**Problem statement**
The lines to be extracted begin at the line containing "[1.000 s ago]" and end at the last line of the data below; copy them exactly and leave out the pictures.

(Stored records)
>>>

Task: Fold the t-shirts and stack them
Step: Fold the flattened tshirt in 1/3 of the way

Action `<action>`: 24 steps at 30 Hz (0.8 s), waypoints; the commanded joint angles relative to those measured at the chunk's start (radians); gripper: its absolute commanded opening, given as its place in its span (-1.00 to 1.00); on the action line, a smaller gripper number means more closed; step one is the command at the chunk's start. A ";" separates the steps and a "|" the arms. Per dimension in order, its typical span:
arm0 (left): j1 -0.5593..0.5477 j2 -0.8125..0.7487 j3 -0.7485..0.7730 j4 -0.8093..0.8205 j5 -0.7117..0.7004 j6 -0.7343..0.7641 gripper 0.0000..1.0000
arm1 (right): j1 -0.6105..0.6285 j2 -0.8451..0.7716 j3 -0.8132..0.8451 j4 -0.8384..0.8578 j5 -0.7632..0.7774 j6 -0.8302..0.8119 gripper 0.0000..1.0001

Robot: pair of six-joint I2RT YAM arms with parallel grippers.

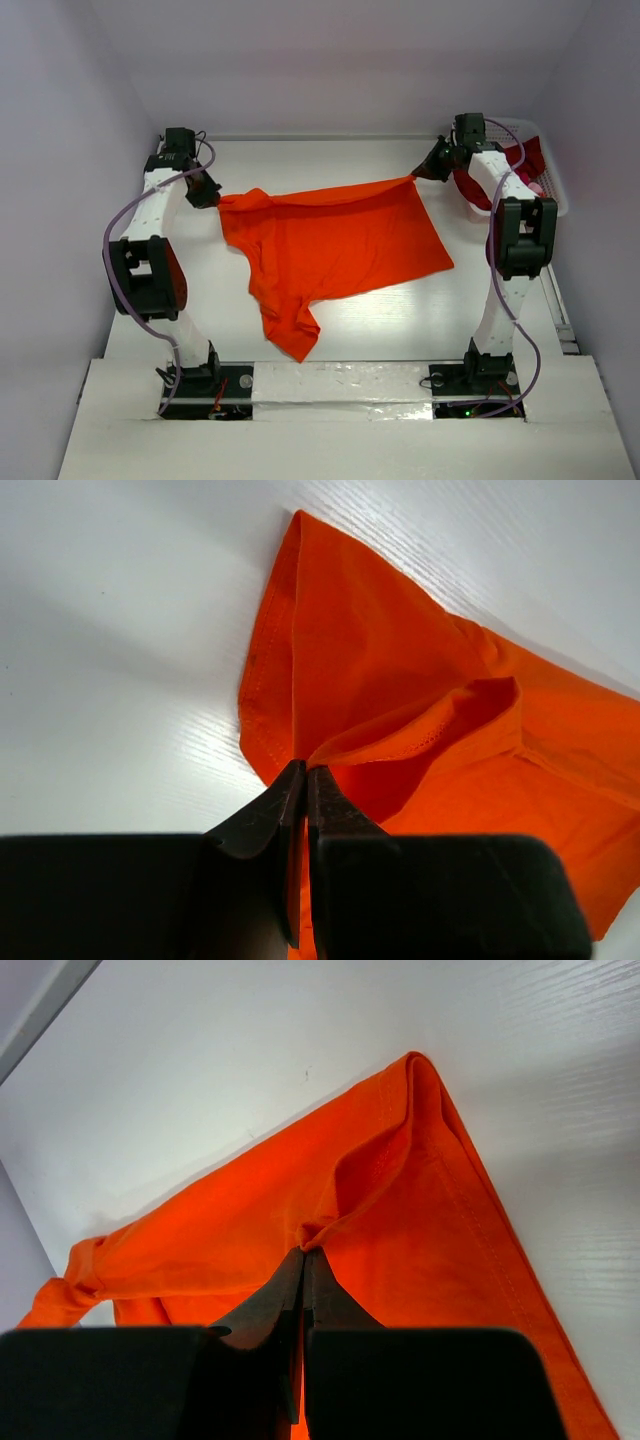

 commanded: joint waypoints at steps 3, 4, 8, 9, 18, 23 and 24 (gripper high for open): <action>0.004 -0.088 -0.058 0.012 -0.011 0.019 -1.00 | -0.009 -0.074 -0.019 0.046 0.004 0.008 -1.00; 0.004 -0.090 -0.064 0.014 -0.011 0.019 -1.00 | -0.009 -0.074 -0.019 0.045 0.005 0.007 -1.00; 0.004 -0.096 -0.096 0.018 -0.010 0.022 -1.00 | -0.009 -0.080 -0.039 0.050 0.005 0.006 -1.00; 0.004 -0.098 -0.099 0.017 -0.008 0.023 -1.00 | -0.009 -0.083 -0.043 0.051 0.005 0.006 -1.00; -0.005 -0.107 -0.148 0.028 0.010 0.025 -1.00 | -0.009 -0.093 -0.066 0.056 0.005 0.008 -1.00; -0.014 -0.119 -0.179 0.031 0.004 0.025 -1.00 | 0.000 -0.097 -0.080 0.060 0.005 0.006 -1.00; -0.025 -0.122 -0.188 0.034 0.001 0.023 -1.00 | 0.000 -0.098 -0.085 0.060 0.005 0.005 -1.00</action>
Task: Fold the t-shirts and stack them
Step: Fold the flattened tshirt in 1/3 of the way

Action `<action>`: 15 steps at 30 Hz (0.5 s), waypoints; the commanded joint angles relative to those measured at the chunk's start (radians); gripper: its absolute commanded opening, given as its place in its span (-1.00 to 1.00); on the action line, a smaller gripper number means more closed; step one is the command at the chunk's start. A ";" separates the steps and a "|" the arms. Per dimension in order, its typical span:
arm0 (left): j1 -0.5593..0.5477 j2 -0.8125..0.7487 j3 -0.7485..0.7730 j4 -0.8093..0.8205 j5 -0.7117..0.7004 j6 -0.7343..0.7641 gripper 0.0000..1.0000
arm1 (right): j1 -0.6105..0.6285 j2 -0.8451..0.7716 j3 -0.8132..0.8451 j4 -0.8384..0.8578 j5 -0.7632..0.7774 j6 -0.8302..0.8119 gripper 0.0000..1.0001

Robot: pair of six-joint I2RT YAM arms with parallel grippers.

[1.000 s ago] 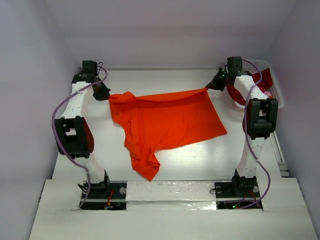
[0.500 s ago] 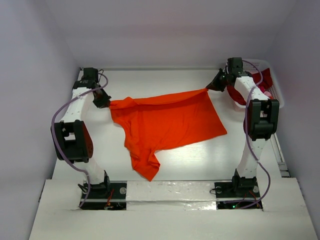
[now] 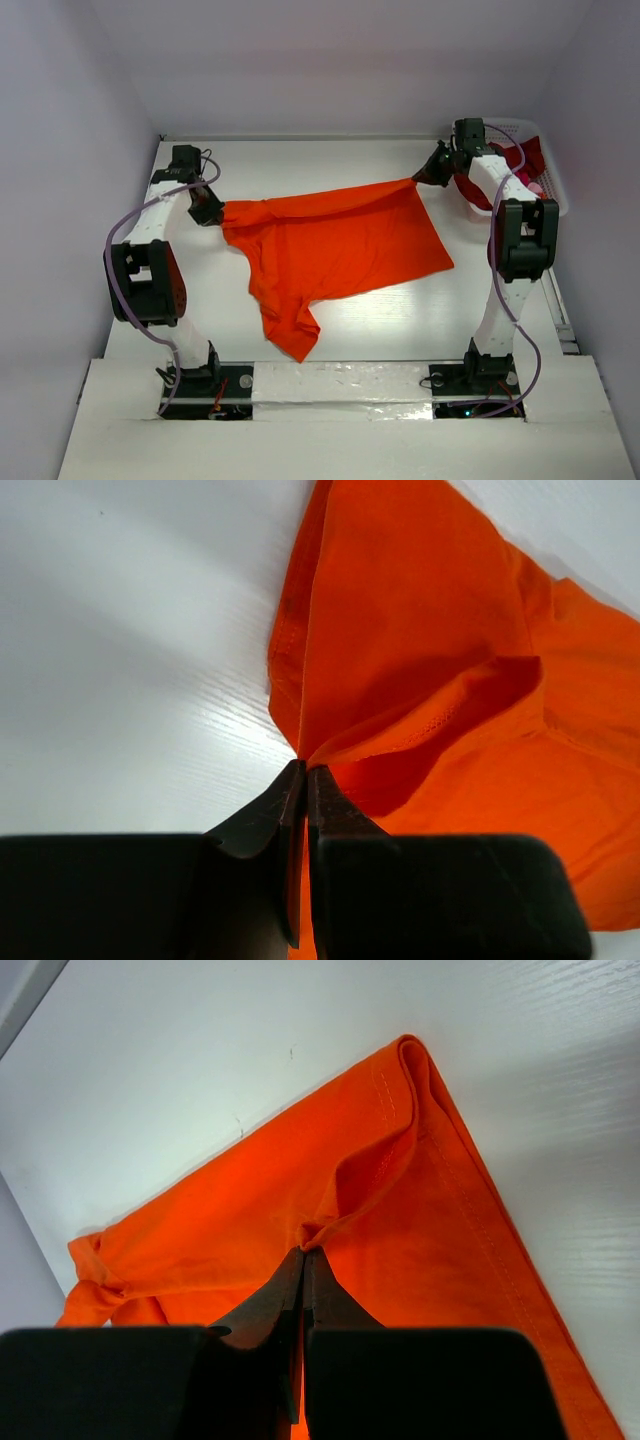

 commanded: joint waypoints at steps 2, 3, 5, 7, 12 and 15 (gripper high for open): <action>-0.014 -0.086 -0.057 0.020 -0.006 0.008 -1.00 | 0.000 -0.066 -0.027 0.043 0.008 0.002 -1.00; -0.014 -0.088 -0.068 0.023 -0.003 0.005 -1.00 | 0.009 -0.069 -0.030 0.045 0.005 0.005 -1.00; -0.014 -0.085 -0.085 0.031 0.003 0.007 -1.00 | 0.009 -0.069 -0.035 0.047 0.005 0.005 -1.00; -0.014 -0.083 -0.105 0.036 0.001 0.008 -0.99 | 0.009 -0.079 -0.042 0.047 0.010 0.005 -1.00; -0.014 -0.088 -0.134 0.039 -0.005 0.011 -0.70 | 0.009 -0.102 -0.068 0.050 0.028 0.020 -1.00; -0.014 -0.094 -0.163 0.036 -0.009 0.011 -0.23 | 0.009 -0.119 -0.093 0.053 0.048 0.029 -1.00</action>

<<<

**Response box**
[1.000 s ago] 
[0.500 s ago] 
[now] 

 commanded: joint waypoints at steps 2, 3, 5, 7, 12 and 15 (gripper high for open): <action>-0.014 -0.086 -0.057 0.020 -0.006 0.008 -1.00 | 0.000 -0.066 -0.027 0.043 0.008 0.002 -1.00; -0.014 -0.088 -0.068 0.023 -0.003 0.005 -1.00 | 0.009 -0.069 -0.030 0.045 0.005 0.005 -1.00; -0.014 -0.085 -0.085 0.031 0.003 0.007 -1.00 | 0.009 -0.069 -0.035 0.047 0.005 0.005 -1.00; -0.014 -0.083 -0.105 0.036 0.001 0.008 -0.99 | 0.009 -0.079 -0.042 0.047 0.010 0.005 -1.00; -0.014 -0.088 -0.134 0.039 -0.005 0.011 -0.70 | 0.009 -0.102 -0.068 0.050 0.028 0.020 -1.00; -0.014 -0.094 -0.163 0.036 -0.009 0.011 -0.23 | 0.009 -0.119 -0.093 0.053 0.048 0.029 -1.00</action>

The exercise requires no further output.